Your instructions
Restate word for word the lines of the entries below, starting with the line that holds "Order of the" and ending with the line that holds "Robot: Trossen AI", and no others.

Items listed in a dataset:
━━━
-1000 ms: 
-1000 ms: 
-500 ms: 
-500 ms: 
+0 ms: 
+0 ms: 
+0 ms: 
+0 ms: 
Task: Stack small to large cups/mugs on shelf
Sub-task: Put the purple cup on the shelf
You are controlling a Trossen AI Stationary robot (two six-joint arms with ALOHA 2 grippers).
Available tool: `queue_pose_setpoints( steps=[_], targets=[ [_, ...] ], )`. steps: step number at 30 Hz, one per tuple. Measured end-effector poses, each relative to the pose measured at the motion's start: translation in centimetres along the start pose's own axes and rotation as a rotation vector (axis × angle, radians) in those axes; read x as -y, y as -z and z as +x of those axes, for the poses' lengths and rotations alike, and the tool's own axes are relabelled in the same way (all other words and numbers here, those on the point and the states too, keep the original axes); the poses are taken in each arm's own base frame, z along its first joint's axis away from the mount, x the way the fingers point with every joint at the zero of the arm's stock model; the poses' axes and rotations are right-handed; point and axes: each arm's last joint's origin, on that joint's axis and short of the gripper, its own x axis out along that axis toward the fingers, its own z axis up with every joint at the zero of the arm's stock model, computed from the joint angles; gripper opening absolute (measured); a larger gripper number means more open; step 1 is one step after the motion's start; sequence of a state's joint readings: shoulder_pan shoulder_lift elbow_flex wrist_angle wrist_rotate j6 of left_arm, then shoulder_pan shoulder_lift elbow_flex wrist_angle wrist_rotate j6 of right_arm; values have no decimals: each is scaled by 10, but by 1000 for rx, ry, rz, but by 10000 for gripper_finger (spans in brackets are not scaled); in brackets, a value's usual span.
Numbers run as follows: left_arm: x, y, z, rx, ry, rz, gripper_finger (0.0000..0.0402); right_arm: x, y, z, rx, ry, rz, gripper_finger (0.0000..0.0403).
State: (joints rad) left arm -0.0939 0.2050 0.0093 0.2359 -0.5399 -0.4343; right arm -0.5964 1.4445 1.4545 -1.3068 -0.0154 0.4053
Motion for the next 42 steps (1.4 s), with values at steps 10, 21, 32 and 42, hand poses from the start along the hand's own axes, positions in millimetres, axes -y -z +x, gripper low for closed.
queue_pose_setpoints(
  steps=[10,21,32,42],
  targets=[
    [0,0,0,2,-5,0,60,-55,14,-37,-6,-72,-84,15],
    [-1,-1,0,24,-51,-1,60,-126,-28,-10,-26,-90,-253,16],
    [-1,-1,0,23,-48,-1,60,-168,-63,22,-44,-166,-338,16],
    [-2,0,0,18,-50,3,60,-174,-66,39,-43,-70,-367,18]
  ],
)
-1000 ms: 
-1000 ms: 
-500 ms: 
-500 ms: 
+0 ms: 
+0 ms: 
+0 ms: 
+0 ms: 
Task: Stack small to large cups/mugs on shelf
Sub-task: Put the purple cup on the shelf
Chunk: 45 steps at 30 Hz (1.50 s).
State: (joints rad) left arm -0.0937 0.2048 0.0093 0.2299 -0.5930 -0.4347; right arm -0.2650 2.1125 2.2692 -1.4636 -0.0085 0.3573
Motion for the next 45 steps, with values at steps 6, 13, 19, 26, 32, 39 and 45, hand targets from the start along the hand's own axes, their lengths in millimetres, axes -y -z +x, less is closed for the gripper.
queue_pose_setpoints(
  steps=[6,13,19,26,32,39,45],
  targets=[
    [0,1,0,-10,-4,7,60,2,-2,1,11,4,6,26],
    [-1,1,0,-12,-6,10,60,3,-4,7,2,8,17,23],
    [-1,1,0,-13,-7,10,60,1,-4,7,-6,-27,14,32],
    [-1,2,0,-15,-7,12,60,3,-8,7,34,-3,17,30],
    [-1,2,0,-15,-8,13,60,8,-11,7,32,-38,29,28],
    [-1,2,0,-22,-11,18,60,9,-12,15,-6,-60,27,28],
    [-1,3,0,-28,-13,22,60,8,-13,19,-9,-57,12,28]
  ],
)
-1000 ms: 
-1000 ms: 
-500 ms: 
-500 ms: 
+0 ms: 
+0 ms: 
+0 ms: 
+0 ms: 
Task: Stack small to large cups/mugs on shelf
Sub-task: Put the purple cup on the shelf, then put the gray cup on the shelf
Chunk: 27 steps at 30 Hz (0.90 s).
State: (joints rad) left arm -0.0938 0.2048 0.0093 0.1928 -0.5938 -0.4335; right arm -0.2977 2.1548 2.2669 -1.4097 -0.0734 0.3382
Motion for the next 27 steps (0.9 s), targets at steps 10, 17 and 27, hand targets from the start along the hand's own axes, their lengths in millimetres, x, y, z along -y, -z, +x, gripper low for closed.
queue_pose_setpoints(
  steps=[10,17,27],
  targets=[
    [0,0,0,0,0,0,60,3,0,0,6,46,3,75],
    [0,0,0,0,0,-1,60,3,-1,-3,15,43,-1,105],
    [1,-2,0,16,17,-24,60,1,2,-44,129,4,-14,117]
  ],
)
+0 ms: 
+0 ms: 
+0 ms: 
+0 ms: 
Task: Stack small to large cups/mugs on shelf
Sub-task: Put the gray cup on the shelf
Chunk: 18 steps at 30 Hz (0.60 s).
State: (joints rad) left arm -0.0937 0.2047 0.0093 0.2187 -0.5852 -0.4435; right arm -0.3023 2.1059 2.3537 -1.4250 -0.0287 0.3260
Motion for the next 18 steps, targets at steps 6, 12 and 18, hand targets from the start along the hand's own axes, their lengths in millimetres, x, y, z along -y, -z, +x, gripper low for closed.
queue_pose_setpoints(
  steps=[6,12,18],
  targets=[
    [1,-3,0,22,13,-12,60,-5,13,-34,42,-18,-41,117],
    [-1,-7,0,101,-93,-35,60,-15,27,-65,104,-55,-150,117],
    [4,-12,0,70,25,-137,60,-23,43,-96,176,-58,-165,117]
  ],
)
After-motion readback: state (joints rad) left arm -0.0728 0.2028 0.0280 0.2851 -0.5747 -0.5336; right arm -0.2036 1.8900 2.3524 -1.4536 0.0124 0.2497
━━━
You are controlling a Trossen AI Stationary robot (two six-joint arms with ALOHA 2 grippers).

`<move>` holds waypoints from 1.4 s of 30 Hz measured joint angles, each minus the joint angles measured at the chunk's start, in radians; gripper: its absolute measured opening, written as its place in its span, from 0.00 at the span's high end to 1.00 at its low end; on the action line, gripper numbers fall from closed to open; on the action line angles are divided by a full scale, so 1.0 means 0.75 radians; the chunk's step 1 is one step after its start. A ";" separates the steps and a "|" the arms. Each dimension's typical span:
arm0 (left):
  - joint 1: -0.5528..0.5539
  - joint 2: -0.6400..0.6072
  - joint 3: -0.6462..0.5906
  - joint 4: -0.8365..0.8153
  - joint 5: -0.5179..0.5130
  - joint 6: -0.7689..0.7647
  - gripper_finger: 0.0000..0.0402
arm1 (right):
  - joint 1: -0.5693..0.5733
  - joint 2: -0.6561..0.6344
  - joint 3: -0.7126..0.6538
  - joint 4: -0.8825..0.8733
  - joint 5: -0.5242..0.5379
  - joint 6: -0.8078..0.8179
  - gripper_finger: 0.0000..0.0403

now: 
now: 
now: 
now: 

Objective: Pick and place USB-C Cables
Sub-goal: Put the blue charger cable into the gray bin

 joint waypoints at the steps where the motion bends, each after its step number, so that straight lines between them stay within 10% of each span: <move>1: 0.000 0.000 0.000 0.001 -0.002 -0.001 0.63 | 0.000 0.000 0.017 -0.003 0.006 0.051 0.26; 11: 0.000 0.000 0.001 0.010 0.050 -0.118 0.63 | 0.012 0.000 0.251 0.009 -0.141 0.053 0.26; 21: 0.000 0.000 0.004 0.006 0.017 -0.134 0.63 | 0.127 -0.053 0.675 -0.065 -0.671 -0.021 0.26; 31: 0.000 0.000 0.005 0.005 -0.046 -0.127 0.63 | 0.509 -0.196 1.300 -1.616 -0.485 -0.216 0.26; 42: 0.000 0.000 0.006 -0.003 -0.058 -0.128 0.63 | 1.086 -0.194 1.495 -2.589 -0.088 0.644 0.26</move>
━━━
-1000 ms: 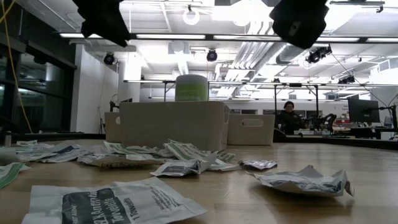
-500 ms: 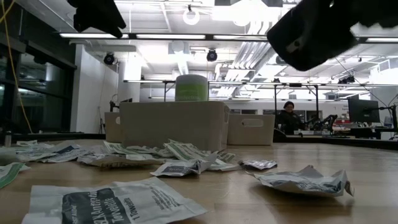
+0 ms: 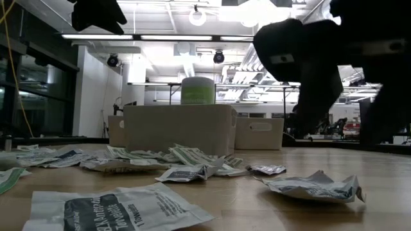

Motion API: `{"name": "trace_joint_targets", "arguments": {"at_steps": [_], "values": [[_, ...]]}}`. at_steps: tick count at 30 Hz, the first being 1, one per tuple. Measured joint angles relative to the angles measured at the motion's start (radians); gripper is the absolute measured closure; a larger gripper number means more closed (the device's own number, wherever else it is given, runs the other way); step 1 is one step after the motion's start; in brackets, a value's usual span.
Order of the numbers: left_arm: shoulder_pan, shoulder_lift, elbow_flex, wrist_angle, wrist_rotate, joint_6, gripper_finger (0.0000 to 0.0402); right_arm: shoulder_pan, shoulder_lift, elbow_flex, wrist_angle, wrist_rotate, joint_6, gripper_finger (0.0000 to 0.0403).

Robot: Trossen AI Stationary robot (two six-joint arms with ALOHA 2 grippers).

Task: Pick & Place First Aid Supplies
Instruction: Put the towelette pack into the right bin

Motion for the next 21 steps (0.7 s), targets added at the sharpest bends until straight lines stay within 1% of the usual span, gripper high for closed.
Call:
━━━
Solution to this exercise
Order of the numbers: left_arm: shoulder_pan, shoulder_lift, elbow_flex, wrist_angle, wrist_rotate, joint_6, gripper_finger (0.0000 to 0.0402); right_arm: shoulder_pan, shoulder_lift, elbow_flex, wrist_angle, wrist_rotate, joint_6, gripper_finger (0.0000 to 0.0403).

Robot: Trossen AI Stationary robot (two six-joint arms with ALOHA 2 grippers).

The work on the exercise is done.